WORK REQUIRED:
Nothing but a verbatim copy of the data, minus the images, should be returned.
Start of EXERCISE DATA
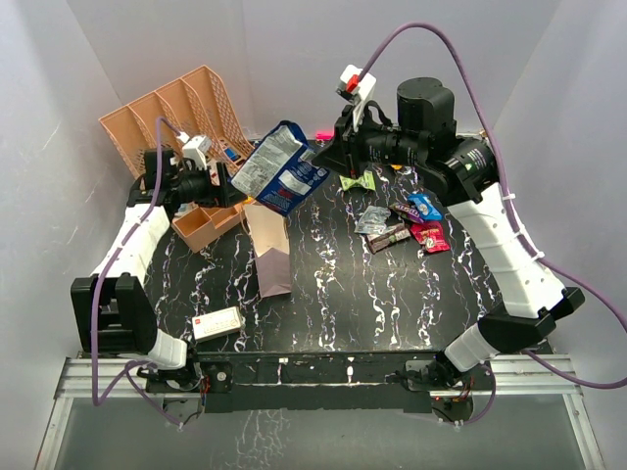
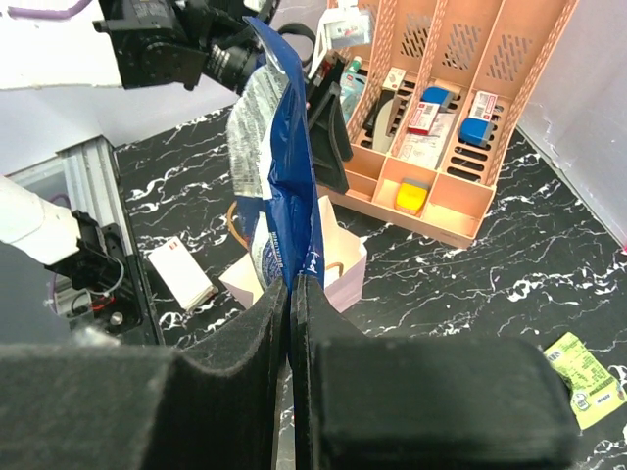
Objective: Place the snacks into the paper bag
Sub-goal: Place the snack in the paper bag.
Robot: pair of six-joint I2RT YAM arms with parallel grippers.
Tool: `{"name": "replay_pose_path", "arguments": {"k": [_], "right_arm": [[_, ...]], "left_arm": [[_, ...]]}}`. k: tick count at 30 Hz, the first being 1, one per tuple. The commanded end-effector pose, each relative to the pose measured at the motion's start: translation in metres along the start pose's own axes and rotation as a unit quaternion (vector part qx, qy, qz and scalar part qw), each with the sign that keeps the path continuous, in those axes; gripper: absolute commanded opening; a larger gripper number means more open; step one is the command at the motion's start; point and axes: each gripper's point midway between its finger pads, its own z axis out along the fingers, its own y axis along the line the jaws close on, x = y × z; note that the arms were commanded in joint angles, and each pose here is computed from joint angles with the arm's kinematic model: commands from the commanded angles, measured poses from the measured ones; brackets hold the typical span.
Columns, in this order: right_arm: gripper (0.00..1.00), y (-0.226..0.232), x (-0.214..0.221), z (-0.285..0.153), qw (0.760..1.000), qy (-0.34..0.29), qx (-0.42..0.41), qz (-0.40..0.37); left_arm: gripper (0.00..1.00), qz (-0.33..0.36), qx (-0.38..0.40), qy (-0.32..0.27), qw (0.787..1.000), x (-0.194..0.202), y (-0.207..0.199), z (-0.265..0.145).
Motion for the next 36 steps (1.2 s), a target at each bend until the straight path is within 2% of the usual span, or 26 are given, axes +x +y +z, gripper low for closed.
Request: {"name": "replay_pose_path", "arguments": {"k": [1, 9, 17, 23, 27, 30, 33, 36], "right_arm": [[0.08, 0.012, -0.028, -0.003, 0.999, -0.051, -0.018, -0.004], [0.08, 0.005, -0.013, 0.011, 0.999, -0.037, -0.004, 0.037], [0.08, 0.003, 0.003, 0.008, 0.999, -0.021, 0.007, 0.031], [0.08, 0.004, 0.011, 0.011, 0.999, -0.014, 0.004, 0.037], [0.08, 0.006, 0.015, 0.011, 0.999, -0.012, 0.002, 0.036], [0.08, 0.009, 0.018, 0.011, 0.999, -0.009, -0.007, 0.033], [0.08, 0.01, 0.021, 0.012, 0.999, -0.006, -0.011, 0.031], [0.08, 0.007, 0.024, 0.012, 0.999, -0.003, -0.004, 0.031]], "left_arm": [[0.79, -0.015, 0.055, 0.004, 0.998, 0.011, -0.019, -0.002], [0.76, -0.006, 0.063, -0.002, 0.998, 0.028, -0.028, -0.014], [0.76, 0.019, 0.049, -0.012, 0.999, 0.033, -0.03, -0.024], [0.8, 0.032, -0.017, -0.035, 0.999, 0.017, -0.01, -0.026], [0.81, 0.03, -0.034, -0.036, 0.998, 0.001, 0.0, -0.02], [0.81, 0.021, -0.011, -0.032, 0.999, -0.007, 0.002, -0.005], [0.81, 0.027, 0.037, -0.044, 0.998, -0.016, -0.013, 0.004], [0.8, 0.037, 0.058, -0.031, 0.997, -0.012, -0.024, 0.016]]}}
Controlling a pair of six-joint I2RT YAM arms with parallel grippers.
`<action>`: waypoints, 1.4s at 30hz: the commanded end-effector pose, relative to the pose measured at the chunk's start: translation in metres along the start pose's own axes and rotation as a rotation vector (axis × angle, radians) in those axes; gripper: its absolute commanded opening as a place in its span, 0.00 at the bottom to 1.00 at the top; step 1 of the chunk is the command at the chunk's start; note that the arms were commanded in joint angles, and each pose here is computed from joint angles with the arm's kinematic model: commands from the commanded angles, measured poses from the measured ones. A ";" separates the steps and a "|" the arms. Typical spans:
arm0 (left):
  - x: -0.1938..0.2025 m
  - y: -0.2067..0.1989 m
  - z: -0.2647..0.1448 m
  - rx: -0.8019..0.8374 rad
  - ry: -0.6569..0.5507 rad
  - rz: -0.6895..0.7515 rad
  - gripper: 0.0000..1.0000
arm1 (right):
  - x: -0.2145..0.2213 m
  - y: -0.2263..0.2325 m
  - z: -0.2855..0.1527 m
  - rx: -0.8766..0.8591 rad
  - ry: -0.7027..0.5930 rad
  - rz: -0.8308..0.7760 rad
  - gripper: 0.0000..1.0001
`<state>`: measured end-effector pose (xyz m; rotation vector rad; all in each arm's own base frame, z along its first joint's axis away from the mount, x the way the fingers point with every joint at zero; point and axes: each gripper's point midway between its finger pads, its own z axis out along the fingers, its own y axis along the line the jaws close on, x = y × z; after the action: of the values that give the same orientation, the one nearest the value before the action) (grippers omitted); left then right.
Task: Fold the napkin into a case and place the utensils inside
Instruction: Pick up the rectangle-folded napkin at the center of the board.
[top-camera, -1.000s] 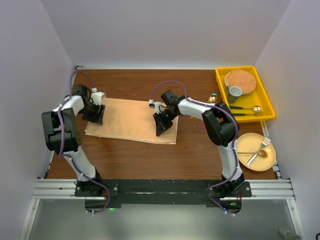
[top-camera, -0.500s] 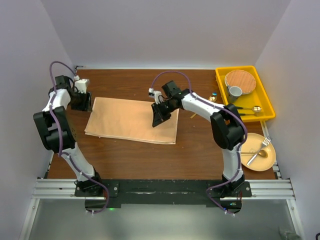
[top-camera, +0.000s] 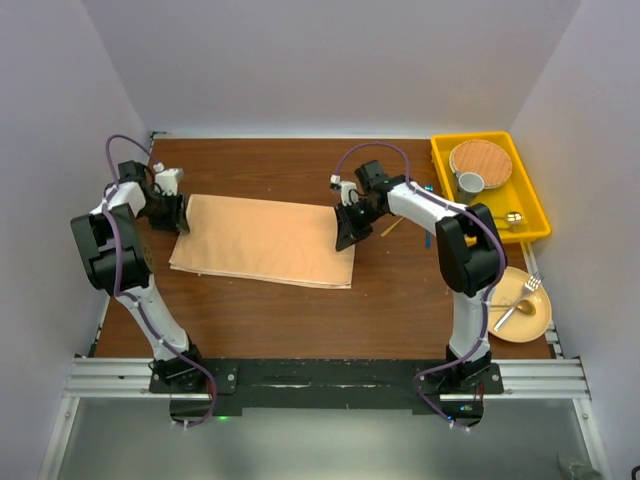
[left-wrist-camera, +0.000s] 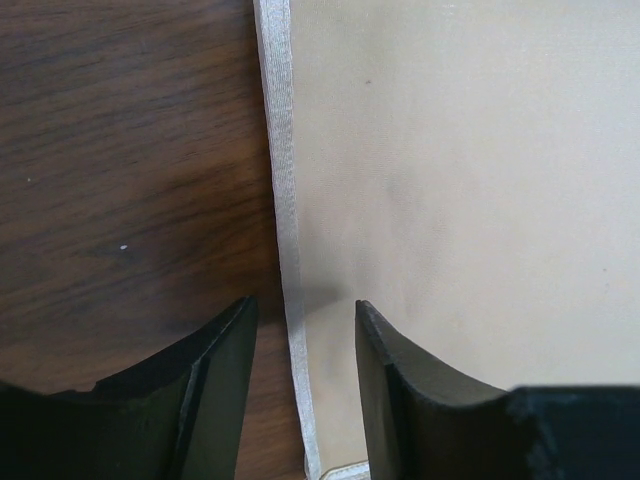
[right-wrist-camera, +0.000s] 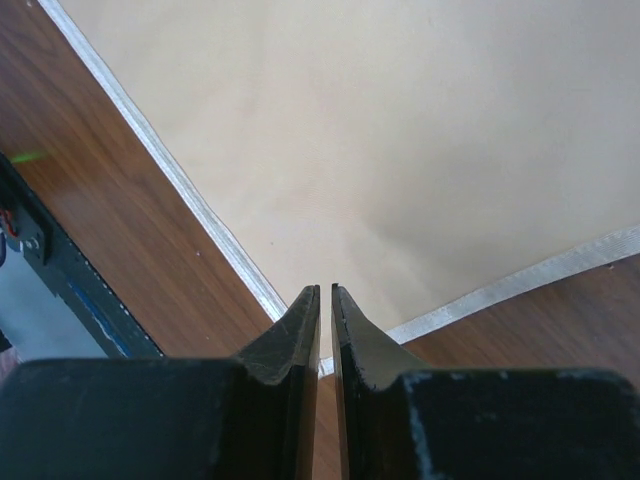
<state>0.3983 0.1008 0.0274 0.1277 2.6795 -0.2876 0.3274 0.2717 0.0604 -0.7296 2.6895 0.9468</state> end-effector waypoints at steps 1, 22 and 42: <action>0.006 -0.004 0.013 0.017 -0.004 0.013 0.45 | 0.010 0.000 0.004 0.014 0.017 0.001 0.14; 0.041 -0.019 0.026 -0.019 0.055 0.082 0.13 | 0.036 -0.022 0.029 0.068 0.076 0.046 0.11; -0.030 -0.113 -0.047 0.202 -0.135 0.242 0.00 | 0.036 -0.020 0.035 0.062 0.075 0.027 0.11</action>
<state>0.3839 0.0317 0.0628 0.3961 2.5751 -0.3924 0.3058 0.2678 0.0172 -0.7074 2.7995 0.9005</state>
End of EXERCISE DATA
RESULT OF THE EXERCISE:
Objective: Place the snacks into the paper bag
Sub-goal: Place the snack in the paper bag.
Robot: pair of six-joint I2RT YAM arms with parallel grippers.
Tool: `{"name": "replay_pose_path", "arguments": {"k": [_], "right_arm": [[_, ...]], "left_arm": [[_, ...]]}}`. k: tick count at 30 Hz, the first being 1, one per tuple. The commanded end-effector pose, each relative to the pose measured at the motion's start: translation in metres along the start pose's own axes and rotation as a unit quaternion (vector part qx, qy, qz and scalar part qw), each with the sign that keeps the path continuous, in those axes; gripper: absolute commanded opening; a larger gripper number means more open; step one is the command at the motion's start; point and axes: each gripper's point midway between its finger pads, its own z axis out along the fingers, its own y axis along the line the jaws close on, x = y × z; note that the arms were commanded in joint angles, and each pose here is computed from joint angles with the arm's kinematic model: commands from the commanded angles, measured poses from the measured ones; brackets hold the typical span.
Columns, in this order: right_arm: gripper (0.00..1.00), y (-0.226..0.232), x (-0.214..0.221), z (-0.285..0.153), qw (0.760..1.000), qy (-0.34..0.29), qx (-0.42..0.41), qz (-0.40..0.37); left_arm: gripper (0.00..1.00), qz (-0.33..0.36), qx (-0.38..0.40), qy (-0.32..0.27), qw (0.787..1.000), x (-0.194..0.202), y (-0.207..0.199), z (-0.265..0.145).
Motion for the next 36 steps (1.2 s), a target at each bend until the straight path is within 2% of the usual span, or 26 are given, axes +x +y +z, gripper low for closed.
Request: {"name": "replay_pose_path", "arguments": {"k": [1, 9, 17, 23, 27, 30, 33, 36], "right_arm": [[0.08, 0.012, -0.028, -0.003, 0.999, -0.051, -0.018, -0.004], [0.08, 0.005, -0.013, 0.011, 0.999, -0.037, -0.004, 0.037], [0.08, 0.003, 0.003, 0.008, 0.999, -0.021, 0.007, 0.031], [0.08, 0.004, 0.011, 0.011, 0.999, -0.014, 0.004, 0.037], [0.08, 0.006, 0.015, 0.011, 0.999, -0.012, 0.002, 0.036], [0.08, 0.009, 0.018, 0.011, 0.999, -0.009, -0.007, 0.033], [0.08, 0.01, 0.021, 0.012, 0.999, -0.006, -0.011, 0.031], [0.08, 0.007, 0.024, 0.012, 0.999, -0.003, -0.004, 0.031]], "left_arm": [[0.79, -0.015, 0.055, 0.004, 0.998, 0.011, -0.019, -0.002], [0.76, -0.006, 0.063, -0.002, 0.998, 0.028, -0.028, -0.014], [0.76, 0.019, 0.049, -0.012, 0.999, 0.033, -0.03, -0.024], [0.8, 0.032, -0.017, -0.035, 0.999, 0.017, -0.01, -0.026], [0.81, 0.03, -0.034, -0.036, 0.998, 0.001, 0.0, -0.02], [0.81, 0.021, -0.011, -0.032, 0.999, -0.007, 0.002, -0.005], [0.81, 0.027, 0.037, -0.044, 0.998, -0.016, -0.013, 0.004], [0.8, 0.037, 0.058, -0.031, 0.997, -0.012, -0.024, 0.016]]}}
Controlling a pair of six-joint I2RT YAM arms with parallel grippers.
`<action>`: waypoints, 1.4s at 30hz: the commanded end-effector pose, relative to the pose measured at the chunk's start: translation in metres along the start pose's own axes and rotation as a rotation vector (axis × angle, radians) in those axes; gripper: its absolute commanded opening as a place in its span, 0.00 at the bottom to 1.00 at the top; step 1 of the chunk is the command at the chunk's start; note that the arms were commanded in joint angles, and each pose here is computed from joint angles with the arm's kinematic model: commands from the commanded angles, measured poses from the measured ones. A ";" separates the steps and a "|" the arms. Typical spans:
arm0 (left):
  - x: -0.1938..0.2025 m
  - y: -0.2067..0.1989 m
  - z: -0.2647..0.1448 m
  - rx: -0.8019..0.8374 rad
  - ry: -0.6569..0.5507 rad
  - rz: -0.6895..0.7515 rad
  - gripper: 0.0000..1.0000
arm1 (right):
  - x: -0.2145..0.2213 m
  - y: -0.2263..0.2325 m
  - z: -0.2855..0.1527 m
  - rx: -0.8766..0.8591 rad
  - ry: -0.7027..0.5930 rad
  - rz: -0.8308..0.7760 rad
  - gripper: 0.0000..1.0001
`<state>`: measured end-effector pose (xyz m; rotation vector rad; all in each arm's own base frame, z along its first joint's axis away from the mount, x the way the fingers point with every joint at zero; point and axes: each gripper's point midway between its finger pads, its own z axis out along the fingers, its own y axis along the line the jaws close on, x = y × z; after the action: of the values that give the same orientation, the one nearest the value before the action) (grippers omitted); left then right.
Task: Fold the napkin into a case and place the utensils inside
Instruction: Pick up the rectangle-folded napkin at the center of the board.
[top-camera, -1.000s] 
[top-camera, -0.500s] 
[top-camera, +0.000s] 
[left-wrist-camera, +0.000s] 
[right-wrist-camera, +0.000s] 
<state>0.3983 0.1008 0.0274 0.1277 2.6795 -0.2876 0.3274 0.2717 0.0604 -0.7296 2.6895 0.9468</state> end-effector waypoints at steps 1, 22 and 42: <action>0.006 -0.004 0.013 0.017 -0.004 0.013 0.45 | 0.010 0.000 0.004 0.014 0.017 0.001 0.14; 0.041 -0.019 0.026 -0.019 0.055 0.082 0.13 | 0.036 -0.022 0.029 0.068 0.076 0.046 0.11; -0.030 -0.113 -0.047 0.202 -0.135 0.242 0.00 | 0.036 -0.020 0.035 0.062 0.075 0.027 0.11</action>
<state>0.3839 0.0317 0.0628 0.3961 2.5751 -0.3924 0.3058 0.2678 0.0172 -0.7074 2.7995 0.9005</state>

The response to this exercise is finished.